Pero llegó la segunda parte y, quizá por primera vez en los últimos años, emergió un equipo sin orgullo, dispuesto a bajar la mirada ante la fatalidad. Por primera vez en mucho tiempo el Barça no se sintió un equipo especial. El Manchester City apretó un poco la espalda del receptor y le dio algo con lo que trabajar a Agüero; no mucho, pero suficiente para hacer caer todas las máscaras. El Barça se encomendó, sencillamente, a la lectura de Piqué y al abismo de talento de Leo Messi. Puede ser lógico, y puede ser suficiente, pero no hay grandeza en ello. Que un equipo con Piqué, Mascherano,  Alves, Iniesta, Busquets, Neymar y Messi sea incapaz de imponer su calidad para bajarle el ritmo al partido mediante alguna cadena de pases resulta inverosímil, pero que no lo intente siquiera es casi una grosería. Porque, sin menoscabo de que el vértigo sea el nuevo -y ventajoso- sello de este Barça, la primera parte demostró que la síntesis es posible; demostró que, si el rival no es una máquina perfectamente engrasada, los chicos de la Masía aún pueden pisar el acelerador sin soltar el freno.

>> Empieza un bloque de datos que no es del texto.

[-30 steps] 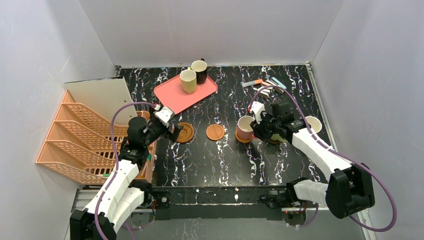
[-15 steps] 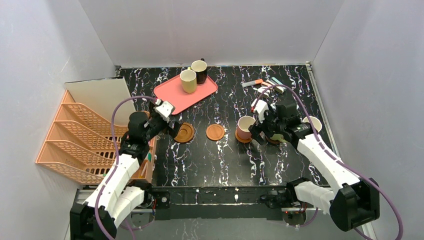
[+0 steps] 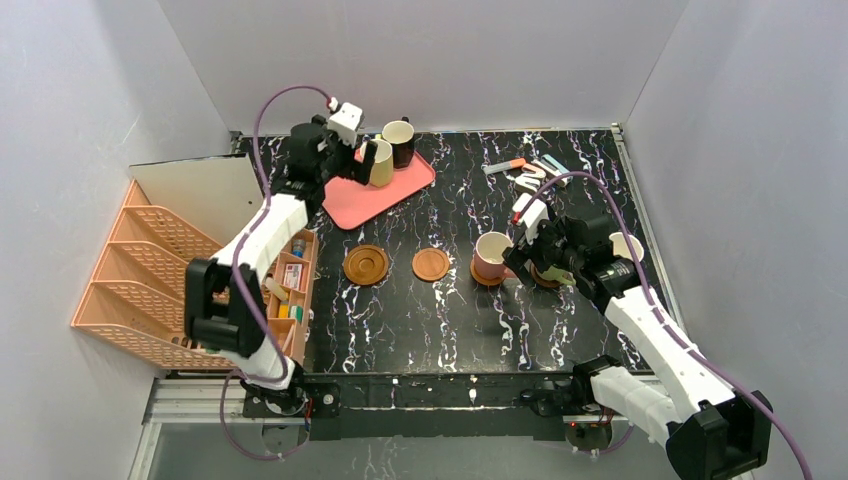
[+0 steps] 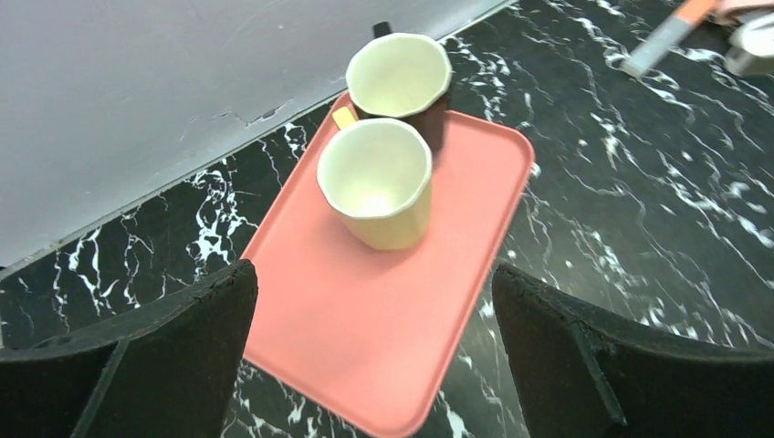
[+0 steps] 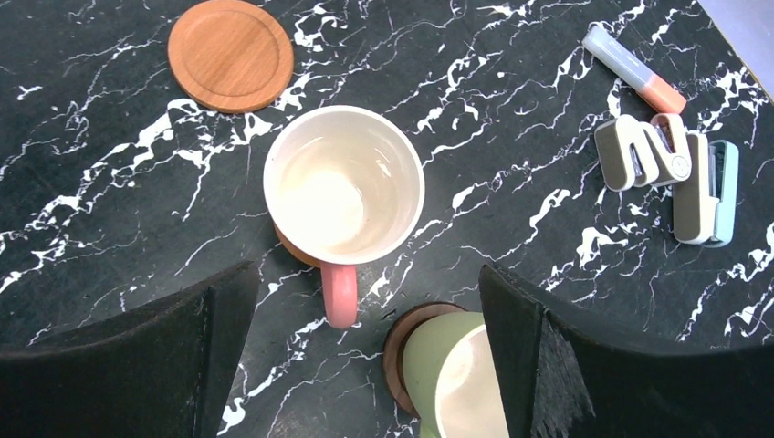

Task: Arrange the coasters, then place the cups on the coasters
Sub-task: Pick up the cup from the tray, then place the cup at the center of the board, then pick up the cup at the center of the board.

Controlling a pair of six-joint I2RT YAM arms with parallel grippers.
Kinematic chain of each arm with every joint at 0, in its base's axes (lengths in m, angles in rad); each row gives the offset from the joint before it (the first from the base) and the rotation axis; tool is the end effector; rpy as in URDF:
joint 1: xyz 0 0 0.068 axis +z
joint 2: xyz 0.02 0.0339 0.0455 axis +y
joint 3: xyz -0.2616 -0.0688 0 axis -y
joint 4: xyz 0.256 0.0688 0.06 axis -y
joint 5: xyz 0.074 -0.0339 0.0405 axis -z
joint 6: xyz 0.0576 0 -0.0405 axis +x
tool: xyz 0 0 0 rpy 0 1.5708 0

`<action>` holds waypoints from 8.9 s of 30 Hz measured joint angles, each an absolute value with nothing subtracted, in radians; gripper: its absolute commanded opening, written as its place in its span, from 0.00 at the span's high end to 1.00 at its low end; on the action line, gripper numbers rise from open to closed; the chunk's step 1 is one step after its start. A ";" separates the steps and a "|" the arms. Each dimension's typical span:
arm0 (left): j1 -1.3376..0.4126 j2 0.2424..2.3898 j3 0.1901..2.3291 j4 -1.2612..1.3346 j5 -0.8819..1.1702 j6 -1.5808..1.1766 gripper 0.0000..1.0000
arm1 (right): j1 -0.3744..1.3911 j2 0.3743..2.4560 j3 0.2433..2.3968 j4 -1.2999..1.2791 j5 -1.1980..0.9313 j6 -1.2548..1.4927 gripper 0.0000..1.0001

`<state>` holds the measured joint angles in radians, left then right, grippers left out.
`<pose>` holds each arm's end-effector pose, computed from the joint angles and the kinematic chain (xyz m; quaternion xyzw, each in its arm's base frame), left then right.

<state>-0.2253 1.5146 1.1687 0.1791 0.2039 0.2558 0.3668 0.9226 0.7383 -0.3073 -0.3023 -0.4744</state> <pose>0.3825 -0.0996 0.3227 0.2448 0.7221 -0.0679 0.6435 0.2164 0.1015 0.2732 -0.4169 0.7426 0.1017 0.5141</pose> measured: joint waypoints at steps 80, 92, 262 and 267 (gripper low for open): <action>-0.283 2.010 1.540 -0.031 0.071 0.101 1.00 | 0.367 0.944 0.722 -0.266 -0.242 -0.477 0.01; -0.257 1.798 1.468 -0.106 0.418 0.248 1.00 | 0.367 0.941 0.722 -0.266 -0.251 -0.479 0.01; -0.087 1.203 0.776 -0.007 0.348 0.231 0.02 | 0.624 2.057 1.643 -0.437 -0.548 -0.598 0.99; -0.087 1.204 0.775 -0.004 0.348 0.231 0.02 | 0.625 1.983 1.563 -0.422 -0.500 -0.571 0.99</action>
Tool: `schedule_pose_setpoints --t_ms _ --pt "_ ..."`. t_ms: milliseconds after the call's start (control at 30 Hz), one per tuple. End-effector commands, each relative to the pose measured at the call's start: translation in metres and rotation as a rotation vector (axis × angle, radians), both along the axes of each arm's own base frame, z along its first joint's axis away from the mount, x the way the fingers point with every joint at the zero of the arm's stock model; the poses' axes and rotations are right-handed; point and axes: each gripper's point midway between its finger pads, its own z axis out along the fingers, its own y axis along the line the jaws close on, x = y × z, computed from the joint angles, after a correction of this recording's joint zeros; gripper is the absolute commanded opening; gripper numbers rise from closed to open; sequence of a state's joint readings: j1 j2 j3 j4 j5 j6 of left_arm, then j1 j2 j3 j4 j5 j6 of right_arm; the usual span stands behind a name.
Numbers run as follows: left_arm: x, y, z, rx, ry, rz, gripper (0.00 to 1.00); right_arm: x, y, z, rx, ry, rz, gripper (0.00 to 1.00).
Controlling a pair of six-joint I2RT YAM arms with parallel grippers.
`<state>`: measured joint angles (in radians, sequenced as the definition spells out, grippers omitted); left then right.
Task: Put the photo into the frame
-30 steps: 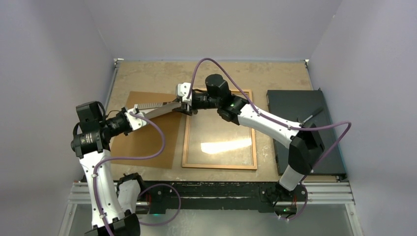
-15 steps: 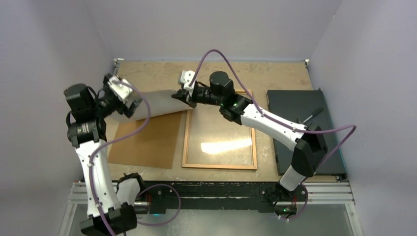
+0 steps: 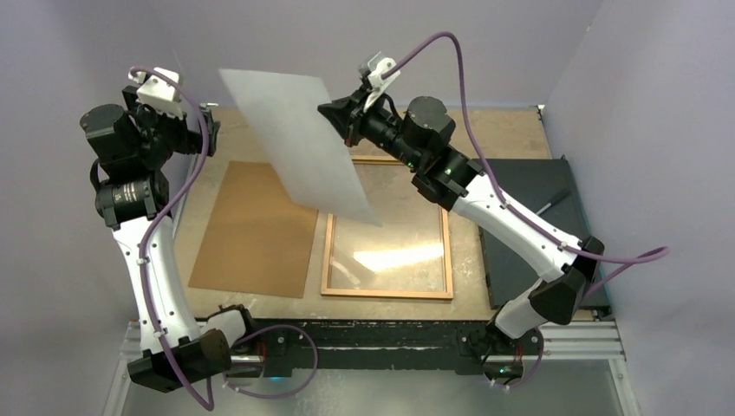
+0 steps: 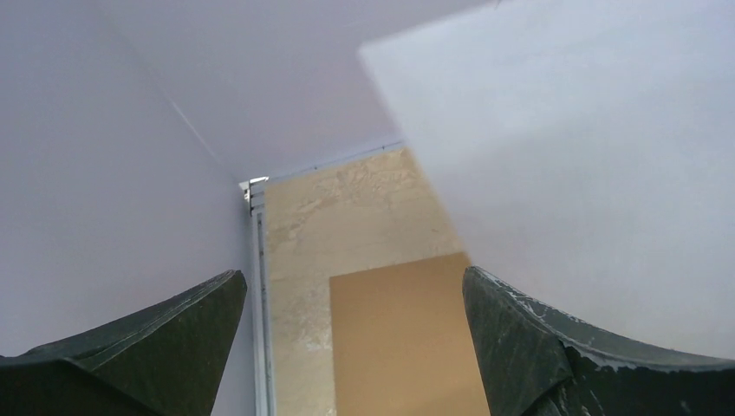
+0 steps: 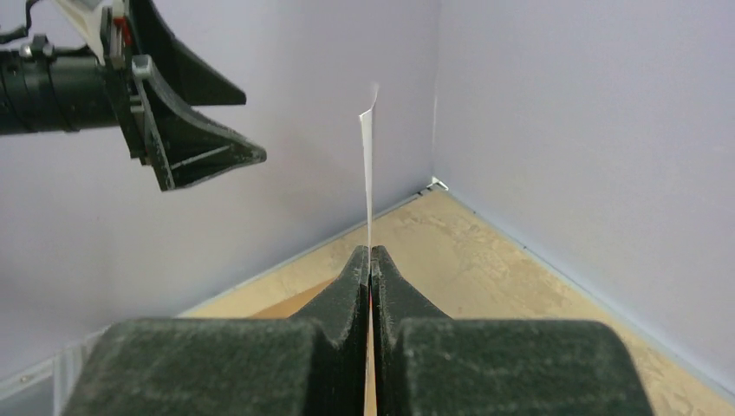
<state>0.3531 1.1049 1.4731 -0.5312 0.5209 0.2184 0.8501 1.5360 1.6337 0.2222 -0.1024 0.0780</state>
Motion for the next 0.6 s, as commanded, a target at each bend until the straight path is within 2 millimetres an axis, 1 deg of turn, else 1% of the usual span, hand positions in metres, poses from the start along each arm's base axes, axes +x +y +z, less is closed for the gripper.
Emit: schedule_pose_setpoints --t_ms 0,100,167,233,333,433,500,567 --pt "-0.004 0.009 -0.009 -0.047 0.048 0.073 0.95 0.0 -0.012 0.016 0.055 0.085 -0.054 0.0" --pt "-0.006 0.006 -0.01 -0.029 0.034 0.049 0.96 0.003 -0.014 0.014 0.043 0.095 -0.07 0.0" --pt "-0.004 0.005 -0.015 -0.038 0.05 0.045 0.96 0.002 -0.013 0.009 0.033 0.147 -0.069 0.0" --pt "0.0 0.007 -0.025 -0.051 0.09 0.047 0.97 0.003 -0.014 0.012 0.042 0.192 -0.077 0.0" --pt "0.008 0.012 -0.049 -0.08 0.175 0.06 0.98 0.004 -0.017 0.02 0.069 0.25 -0.105 0.0" --pt "0.013 0.017 -0.073 -0.089 0.221 0.073 0.98 -0.008 -0.012 0.027 0.078 0.282 -0.046 0.0" --pt "0.012 0.018 -0.083 -0.083 0.222 0.08 0.99 -0.018 -0.008 0.029 0.073 0.288 -0.011 0.0" --pt "0.011 0.018 -0.092 -0.084 0.227 0.082 0.99 -0.024 -0.005 0.028 0.067 0.299 0.003 0.0"
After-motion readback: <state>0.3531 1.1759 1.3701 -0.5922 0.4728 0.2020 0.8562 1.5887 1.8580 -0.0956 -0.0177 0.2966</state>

Pero a este equipo le falta la épica del artista que no duda de su lugar en la posteridad. A día de hoy el Barça podrá jugar bien, o razonablemente bien; podrá someter a sus rivales desde la pura superioridad técnica de alguna de sus piezas y alzarse con todos los títulos, pero adolece de la fe ciega que le hizo temible. Y aclaro que no considero relevante que se juegue a aglutinar posesión o a perfeccionar el contragolpe, pues nada definitivo se ha escrito sobre el amor y la belleza: el Barça debe encontrar su camino, y cualquiera es bueno, pero si pierde la pasión creadora a la hora de ejecutarlo, se convertirá en un equipo más. Leo Messi puede validar cualquier propuesta, lo admito, incluso una que prescinda de todo sistema de creación de ventajas, pero los años pasan, y las decisiones de hoy forjan la tradición de mañana.  Me importan muy poco, no se imaginan hasta qué punto, aquellos cómputos que tasan las leyendas en términos de victoria o derrota. Encomendarse por sistema a la calidad infinita del mejor jugador del mundo en lugar de colocar las semillas de un renovado modelo colectivo es una decisión que, no quepa ninguna duda, tendrá consecuencias en el futuro de este club. Quizá no había otra manera de hacer las cosas, pero aferrarse a cualquier tipo de victoria no siempre es el camino más corto hacia el éxito, y yo me pregunto si el Barça de Luis Enrique estará dispuesto a morir de pie cuando el fútbol le ofrezca vivir de rodillas.